— Oui. Mon moyen se nomme Joe Richardson et, avec le consentement de la respectable marquise, votre mère, je vous demande si vous n’auriez pas de répugnance à faire sa connaissance ? Mon fils viendra exprès d’Amérique pour avoir l’honneur de vous être présenté… à vous la plus fascinating girl du vieux monde.
Ayant prononcé cette longue tirade d’un ton solennel, sir Richardson demeura immobile, son chapeau à la main, fixé au sol dans une attitude rigide et les regards rivés sur la jeune fille.
Diane fit attendre un instant sa réponse.
Elle pensait :
« C’est le vingtième. Encore un ! »
Puis, elle revit le long regard douloureux de celui qui l’aimait.

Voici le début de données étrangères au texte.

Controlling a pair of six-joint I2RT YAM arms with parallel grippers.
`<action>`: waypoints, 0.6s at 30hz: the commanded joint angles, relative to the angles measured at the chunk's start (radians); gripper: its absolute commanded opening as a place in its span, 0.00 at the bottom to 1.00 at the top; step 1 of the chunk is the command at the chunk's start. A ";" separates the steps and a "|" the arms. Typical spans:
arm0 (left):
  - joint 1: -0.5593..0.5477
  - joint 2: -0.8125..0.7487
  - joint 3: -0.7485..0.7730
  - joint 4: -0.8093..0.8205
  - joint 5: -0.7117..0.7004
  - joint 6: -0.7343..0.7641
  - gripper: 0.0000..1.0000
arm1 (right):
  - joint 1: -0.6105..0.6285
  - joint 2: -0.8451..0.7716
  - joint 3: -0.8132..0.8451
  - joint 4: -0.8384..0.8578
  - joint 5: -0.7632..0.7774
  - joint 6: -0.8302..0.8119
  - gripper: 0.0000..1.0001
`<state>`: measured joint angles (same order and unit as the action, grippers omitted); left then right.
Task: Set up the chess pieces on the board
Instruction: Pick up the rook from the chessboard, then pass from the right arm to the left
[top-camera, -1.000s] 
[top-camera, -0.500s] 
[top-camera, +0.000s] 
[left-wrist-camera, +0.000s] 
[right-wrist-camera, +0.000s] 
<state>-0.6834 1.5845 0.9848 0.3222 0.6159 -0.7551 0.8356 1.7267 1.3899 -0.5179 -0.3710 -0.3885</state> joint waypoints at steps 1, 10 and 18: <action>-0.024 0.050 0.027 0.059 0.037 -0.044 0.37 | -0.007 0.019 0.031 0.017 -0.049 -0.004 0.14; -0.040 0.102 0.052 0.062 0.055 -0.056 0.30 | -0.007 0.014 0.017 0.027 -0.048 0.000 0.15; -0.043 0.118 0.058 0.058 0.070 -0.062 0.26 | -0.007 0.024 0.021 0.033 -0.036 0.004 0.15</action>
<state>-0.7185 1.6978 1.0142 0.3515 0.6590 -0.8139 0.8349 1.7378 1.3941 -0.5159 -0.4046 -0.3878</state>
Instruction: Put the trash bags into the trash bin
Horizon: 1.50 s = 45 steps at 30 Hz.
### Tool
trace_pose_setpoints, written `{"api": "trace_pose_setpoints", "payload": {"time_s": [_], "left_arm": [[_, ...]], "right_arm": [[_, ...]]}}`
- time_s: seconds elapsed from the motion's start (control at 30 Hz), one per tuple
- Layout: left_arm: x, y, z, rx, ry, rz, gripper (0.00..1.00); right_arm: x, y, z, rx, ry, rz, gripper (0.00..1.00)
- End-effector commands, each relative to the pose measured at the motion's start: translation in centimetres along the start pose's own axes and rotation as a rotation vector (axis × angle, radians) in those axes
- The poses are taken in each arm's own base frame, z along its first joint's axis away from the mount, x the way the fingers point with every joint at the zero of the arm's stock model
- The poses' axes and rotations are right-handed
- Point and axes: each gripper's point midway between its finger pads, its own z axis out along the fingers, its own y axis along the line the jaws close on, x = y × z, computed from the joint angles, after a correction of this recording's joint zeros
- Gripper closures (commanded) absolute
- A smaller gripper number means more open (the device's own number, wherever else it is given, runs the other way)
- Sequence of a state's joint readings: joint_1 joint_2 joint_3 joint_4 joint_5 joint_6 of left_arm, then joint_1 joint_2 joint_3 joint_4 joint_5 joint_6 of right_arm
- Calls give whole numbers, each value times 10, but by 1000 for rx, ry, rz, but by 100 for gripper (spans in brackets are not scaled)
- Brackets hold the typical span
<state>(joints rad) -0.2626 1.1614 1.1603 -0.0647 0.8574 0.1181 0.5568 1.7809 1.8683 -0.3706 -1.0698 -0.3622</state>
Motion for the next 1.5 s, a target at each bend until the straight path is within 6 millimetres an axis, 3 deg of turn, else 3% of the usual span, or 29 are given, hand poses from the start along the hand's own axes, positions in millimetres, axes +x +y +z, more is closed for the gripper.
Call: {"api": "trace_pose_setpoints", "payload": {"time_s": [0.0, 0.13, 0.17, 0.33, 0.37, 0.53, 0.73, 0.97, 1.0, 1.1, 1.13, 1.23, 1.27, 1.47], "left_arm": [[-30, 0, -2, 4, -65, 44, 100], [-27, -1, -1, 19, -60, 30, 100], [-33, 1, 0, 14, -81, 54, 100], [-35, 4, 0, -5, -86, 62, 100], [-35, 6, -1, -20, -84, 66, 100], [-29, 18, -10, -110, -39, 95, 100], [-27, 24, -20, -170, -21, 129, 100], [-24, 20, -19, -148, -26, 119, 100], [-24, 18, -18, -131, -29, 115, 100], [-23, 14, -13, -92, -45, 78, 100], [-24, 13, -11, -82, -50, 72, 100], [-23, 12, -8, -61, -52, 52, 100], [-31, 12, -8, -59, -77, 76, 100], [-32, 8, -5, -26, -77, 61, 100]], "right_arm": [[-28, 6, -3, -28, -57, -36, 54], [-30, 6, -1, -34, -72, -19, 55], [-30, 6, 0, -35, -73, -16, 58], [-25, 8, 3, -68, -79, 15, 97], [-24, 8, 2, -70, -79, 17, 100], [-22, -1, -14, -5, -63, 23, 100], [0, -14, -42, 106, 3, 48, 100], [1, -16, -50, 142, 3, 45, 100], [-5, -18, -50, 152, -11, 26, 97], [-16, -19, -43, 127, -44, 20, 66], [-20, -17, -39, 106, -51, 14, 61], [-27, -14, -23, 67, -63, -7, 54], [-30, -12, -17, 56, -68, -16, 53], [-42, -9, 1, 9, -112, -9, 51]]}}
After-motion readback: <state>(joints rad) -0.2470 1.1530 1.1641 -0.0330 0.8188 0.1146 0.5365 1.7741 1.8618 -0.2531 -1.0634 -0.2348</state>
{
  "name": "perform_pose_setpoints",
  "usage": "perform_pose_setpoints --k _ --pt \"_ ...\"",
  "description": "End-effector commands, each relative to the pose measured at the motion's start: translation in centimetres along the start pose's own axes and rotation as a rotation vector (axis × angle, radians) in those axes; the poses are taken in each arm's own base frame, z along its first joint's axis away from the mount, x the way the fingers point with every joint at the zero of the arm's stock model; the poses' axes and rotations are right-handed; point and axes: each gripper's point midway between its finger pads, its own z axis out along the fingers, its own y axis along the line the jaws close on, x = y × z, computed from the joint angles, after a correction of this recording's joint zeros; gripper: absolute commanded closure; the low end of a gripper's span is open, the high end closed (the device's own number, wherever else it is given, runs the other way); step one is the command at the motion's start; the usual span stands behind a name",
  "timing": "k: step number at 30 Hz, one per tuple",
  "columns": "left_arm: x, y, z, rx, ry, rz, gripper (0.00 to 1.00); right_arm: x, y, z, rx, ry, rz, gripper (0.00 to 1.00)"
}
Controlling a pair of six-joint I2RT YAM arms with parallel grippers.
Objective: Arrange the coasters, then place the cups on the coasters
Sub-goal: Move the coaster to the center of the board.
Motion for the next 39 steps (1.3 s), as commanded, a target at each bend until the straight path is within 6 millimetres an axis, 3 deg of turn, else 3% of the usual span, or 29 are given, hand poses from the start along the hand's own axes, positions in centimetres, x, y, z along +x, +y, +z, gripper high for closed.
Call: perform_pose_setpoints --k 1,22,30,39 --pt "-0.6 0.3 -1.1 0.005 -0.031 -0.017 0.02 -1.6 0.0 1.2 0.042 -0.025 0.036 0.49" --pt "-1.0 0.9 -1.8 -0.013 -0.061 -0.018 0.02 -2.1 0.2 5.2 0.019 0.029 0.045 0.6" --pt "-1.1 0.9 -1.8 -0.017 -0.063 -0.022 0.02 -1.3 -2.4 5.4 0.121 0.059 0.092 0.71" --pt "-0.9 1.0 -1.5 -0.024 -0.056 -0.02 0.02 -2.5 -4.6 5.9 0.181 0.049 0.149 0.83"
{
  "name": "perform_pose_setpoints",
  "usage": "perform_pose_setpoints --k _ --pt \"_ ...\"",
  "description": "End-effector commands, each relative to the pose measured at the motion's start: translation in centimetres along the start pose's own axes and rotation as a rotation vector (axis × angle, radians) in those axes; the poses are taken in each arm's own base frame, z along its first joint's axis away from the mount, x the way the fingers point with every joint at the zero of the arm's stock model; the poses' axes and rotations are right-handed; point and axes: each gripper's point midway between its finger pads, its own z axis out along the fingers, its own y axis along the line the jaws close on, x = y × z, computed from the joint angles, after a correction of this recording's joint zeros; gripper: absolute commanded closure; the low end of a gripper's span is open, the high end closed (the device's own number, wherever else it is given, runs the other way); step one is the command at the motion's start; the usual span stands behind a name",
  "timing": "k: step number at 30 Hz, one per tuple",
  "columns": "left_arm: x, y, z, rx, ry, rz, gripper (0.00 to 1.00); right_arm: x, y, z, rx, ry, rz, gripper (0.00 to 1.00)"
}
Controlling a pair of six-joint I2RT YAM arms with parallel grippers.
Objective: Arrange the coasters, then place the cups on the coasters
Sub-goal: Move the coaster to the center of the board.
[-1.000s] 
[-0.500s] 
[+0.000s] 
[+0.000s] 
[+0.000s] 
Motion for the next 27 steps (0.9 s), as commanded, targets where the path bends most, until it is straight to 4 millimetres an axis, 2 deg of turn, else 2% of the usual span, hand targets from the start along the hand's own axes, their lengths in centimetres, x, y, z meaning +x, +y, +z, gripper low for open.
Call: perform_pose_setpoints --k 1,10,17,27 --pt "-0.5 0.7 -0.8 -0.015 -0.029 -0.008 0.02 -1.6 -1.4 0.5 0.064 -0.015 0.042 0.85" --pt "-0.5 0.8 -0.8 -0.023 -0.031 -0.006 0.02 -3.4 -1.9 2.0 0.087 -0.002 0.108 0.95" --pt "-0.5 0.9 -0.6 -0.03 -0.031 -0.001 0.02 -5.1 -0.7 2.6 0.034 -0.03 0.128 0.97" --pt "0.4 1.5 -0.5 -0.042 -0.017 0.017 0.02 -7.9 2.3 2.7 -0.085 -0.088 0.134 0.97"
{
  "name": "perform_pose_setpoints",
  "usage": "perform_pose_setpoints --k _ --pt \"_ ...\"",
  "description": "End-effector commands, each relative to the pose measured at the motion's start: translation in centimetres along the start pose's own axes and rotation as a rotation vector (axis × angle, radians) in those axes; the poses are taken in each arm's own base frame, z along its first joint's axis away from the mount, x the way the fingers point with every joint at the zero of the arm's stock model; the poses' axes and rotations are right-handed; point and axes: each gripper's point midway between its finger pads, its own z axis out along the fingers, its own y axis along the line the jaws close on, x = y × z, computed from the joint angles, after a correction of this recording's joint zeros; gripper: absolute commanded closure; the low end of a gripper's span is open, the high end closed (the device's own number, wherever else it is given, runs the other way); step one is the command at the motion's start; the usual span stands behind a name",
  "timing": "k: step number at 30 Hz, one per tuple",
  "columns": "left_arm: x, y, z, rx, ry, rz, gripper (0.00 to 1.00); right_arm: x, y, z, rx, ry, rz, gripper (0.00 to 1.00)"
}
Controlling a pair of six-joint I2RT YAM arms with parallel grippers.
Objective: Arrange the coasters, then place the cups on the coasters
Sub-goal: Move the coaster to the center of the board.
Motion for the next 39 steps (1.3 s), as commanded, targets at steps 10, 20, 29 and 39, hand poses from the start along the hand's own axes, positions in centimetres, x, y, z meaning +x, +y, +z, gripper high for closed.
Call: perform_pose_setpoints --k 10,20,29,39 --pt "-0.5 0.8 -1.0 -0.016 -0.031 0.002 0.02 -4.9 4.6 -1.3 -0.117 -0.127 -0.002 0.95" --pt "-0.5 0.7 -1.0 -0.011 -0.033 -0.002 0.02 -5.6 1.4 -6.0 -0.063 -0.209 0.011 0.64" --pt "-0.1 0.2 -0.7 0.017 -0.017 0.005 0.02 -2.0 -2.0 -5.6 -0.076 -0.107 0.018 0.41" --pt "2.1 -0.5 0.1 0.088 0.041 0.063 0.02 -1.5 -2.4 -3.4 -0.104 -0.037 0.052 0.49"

Elle se tourna lentement du côté de l’Américain et répondit avec effort :
— Je suis étonnée, sir Reginald, que ma mère ne vous ait pas fait part d’un projet de mariage qui a été ébauché par elle-même et par mon tuteur avec… un ami d’enfance, le propre neveu du général d’Antivy.
— Well, miss Diana, si vous n’aimez pas l’ami d’enfance et si le projet est seulement ébauché, je pense vous pouvez rompre ? Joe Richardson est un beau garçon, vous savez, un mètre quatre-vingt-deux de hauteur, solide santé, le cœur à la bonne place et, enfin, bonne fortune, c’est mon unique héritier. Joe vous aimera et vous serez une heureuse femme.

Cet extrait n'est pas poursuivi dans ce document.